● **EXERCISE INSTRUCTIONS**:
Print every line of the data exactly as shown.
■ ■ ■
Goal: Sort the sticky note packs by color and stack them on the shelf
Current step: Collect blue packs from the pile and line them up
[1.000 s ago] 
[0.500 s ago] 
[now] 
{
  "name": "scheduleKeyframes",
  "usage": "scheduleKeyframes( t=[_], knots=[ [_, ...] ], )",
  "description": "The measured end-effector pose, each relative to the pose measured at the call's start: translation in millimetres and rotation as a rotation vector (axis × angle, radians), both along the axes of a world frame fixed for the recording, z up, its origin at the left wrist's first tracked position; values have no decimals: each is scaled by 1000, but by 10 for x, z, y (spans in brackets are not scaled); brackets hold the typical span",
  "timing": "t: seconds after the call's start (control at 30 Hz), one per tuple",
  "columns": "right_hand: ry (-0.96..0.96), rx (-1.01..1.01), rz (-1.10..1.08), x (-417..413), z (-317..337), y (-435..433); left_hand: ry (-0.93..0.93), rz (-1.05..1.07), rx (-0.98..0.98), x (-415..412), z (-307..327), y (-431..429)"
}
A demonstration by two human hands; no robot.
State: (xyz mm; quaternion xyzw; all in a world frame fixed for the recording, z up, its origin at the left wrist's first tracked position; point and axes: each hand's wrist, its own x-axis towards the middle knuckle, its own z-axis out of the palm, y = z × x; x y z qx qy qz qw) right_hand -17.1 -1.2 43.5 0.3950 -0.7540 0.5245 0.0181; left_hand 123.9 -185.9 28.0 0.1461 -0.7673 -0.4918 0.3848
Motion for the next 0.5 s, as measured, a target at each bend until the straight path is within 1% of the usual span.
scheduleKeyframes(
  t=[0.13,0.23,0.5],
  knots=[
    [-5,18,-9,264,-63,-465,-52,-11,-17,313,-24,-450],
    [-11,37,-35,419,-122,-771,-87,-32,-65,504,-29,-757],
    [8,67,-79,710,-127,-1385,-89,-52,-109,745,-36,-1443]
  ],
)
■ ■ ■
● **RESULT FOR THIS TASK**:
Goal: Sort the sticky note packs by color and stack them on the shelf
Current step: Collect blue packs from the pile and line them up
[1.000 s ago] 
[0.500 s ago] 
[now] 
{
  "name": "scheduleKeyframes",
  "usage": "scheduleKeyframes( t=[_], knots=[ [_, ...] ], )",
  "description": "The measured end-effector pose, each relative to the pose measured at the call's start: translation in millimetres and rotation as a rotation vector (axis × angle, radians), both along the axes of a world frame fixed for the recording, z up, its origin at the left wrist's first tracked position; values have no decimals: each is scaled by 1000, but by 10 for x, z, y (spans in brackets are not scaled); brackets hold the typical span",
  "timing": "t: seconds after the call's start (control at 30 Hz), one per tuple",
  "columns": "right_hand: ry (-0.96..0.96), rx (-1.01..1.01), rz (-1.10..1.08), x (-417..413), z (-317..337), y (-435..433); left_hand: ry (-0.93..0.93), rz (-1.05..1.07), rx (-0.98..0.98), x (-415..412), z (-307..327), y (-431..429)"
}
A demonstration by two human hands; no robot.
State: (xyz mm; quaternion xyzw; all in a world frame fixed for the recording, z up, its origin at the left wrist's first tracked position; point and axes: each hand's wrist, its own x-axis towards the middle knuckle, its own z-axis out of the palm, y = z × x; x y z qx qy qz qw) right_hand -17.1 -1.2 43.5 0.3950 -0.7540 0.5245 0.0181; left_hand 123.9 -185.9 28.0 0.1461 -0.7673 -0.4918 0.3848
Motion for the next 0.5 s, as measured, a target at each bend until the straight path is within 1% of the usual span.
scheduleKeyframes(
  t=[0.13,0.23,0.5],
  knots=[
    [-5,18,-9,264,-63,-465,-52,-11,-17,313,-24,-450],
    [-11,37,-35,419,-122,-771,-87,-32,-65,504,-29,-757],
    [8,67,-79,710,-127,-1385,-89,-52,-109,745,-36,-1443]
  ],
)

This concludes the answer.